The editorial of Ebtekar daily on September 9 focused on stark differences in recent comments by President Obama and strategist Henry Kissinger about Iran’s regional role and the threat it poses to American interests. It described the comparison the two drew between Iran and ISIL as a blunder. The following is the translation of the editorial in its entirety:
Over the past few days two very prominent American figures none other than President Barack Obama and former Secretary of State Henry Kissinger have made apparently contradictory comments about Iran’s role in the region and the world. The Democrat president told NBC News [Meet the Press] “The problem for Sunni states in the region, many of whom are our allies, is not simply Iran. It’s not simply a Sunni-Shia issue. Sunni extremism, as represented by ISIL, is the biggest danger that they face right now.”
His comments came after veteran US diplomat Henry Kissinger, who has served as the national security adviser [to President Nixon] and secretary of state [in the administrations of Presidents Nixon and Ford], expressed seemingly contradictory views about the role Iran plays in the region and about ties between Tehran and Washington. “I consider Iran a bigger problem than ISIS.”The clout Iran has in the Middle East gives it “the opportunity to reconstruct the ancient Persian Empire”.
At first glance, the gap in the comments by the old diplomat and the relatively young president, is so wide that they sound mutually exclusive in diplomatic terms.
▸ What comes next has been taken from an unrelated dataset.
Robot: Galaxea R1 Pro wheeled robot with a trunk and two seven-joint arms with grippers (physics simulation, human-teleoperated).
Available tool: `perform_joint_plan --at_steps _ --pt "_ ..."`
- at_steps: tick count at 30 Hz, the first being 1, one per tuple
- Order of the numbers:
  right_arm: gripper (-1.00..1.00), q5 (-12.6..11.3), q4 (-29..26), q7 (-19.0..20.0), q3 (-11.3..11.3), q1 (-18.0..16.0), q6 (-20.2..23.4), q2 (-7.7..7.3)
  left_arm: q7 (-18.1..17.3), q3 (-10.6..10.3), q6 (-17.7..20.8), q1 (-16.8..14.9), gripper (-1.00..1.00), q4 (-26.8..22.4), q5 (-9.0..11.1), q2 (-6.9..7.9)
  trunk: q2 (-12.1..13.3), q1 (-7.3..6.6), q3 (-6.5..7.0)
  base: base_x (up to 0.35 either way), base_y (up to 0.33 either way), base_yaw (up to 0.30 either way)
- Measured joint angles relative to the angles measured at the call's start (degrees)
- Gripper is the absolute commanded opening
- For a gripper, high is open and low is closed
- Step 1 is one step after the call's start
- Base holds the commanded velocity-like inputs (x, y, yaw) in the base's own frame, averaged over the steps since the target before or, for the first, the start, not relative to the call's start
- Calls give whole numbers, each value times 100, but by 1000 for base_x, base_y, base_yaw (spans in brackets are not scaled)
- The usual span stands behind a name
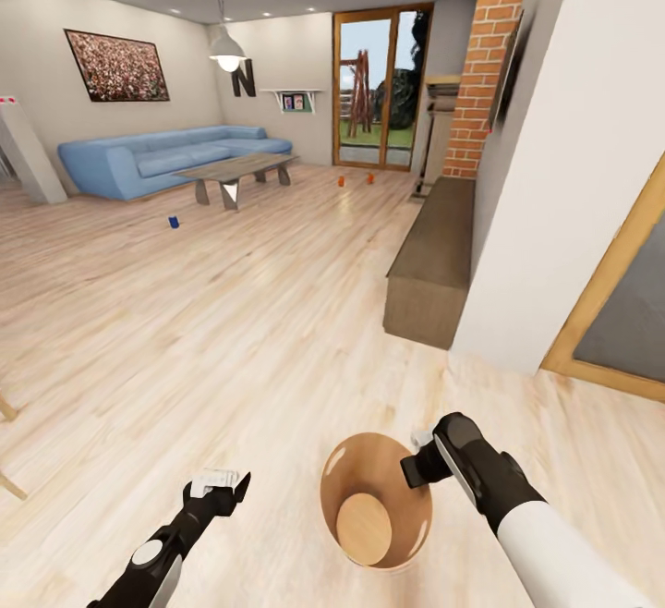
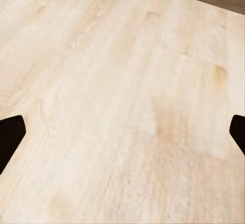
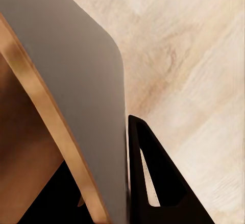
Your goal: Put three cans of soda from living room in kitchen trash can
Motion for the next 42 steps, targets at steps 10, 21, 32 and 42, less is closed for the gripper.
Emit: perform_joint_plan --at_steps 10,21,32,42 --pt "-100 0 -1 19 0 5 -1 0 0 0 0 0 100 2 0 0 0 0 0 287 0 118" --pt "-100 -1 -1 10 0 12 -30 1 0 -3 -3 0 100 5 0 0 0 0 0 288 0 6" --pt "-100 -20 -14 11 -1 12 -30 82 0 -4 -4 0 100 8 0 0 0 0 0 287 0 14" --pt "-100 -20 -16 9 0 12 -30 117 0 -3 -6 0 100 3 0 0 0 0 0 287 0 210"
In other words, the comments of either one or both should be ignored.
No doubt, a country which has played an undeniable role in human civilization and a terrorist group are like apples and oranges. You can never draw an analogy between them. That is the first fundamental problem one can associate with the remarks of President Obama and Secretary Kissinger.
One can never compare the conduct of a sovereign state which has real social status and a legal political structure with that of a bunch of terrorist militants who flaunt all ethical norms and legal principles of the international community, a group whose structure defies all well-defined standards. Let’s assume the two Americans said what they said to clarify their stance – in Obama’s case – and view – in Kissinger’s case. That would help you take a better look at their remarks.
In addressing America’s Sunni Arab allies, Obama rightly described ISIL [also known as ISIL and IS] as the biggest threat to the region and the wider world. Until very recently this prominent world figure held a very different view. If the international community commissioned a panel to investigate the reasons behind the emergence of ISIL, it would definitely point a finger of blame at Washington, more specifically at the Oval Office.
Between early 2011 and earlier this year, the Americans, who support the so-called Friends of Syria Group, ignored warnings by Iran and some other countries [about ISIL] and thus turned the region into a backyard for the growth of the Islamic State of Iraq and the Levant.
After three years of failure to correctly analyze the realities of Iraq and Syria, American analysts and advisers to President Obama have finally come to the same conclusion that Tehran had drawn a long time ago. Iran had warned the Americans about the dangers of a Western-Turkish-Arabic alliance in a land whose features are unknown to them.
As predicted, the tide has turned for the Americans, so much so that Obama, who is a realist, describes the new policy of his government as “inevitable tactic”. An approach that seeks to place Iran, the US and Sunni Arab countries on the same front. So it is not surprising for a realist American president to seek a new chapter in relations with Iran to extract his country from the quagmire of ISIL, Iraq and Syria.
In parallel, American media covered the new analysis of Henry Kissinger, who is viewed as one of the best US strategists, on ISIL. Although both Obama and Kissinger are more trusted by American realists than by idealists, over the past six years, Kissinger’s analysis of America’s foreign policy and the way the US should handle international affairs has been totally different from that of the president. Kissinger is the same person who handed a signed copy of his book “Diplomacy” to Mohammad Javad Zarif, when he was Iran’s UN ambassador. It was signed “To Zarif, my respectful enemy”.
To better understand the attitude of Kissinger toward Iran, one should explore his views about the role of the US in the world after the Second World War and about America’s handling of the Middle East in recent decades.
As a person whose views took shape largely when the Soviets were in their prime during the Cold War and during the Vietnam War, Kissinger tends to condition the superior power of the US on the bipolarity of the world. That is why he believes the survival of Washington hinges on the existence of a big enemy or enemies that are as strong as an empire. Thus he realistically refers to the clout of Iran in the Middle East and North America and in a place as far away as South America.
With that in mind, Kissinger describes US policy toward Iran as a strategy rather than an inevitable tactic, says he considers “Iran a bigger problem than ISIS”, and calls Iran’s UN ambassador a “respectful enemy”.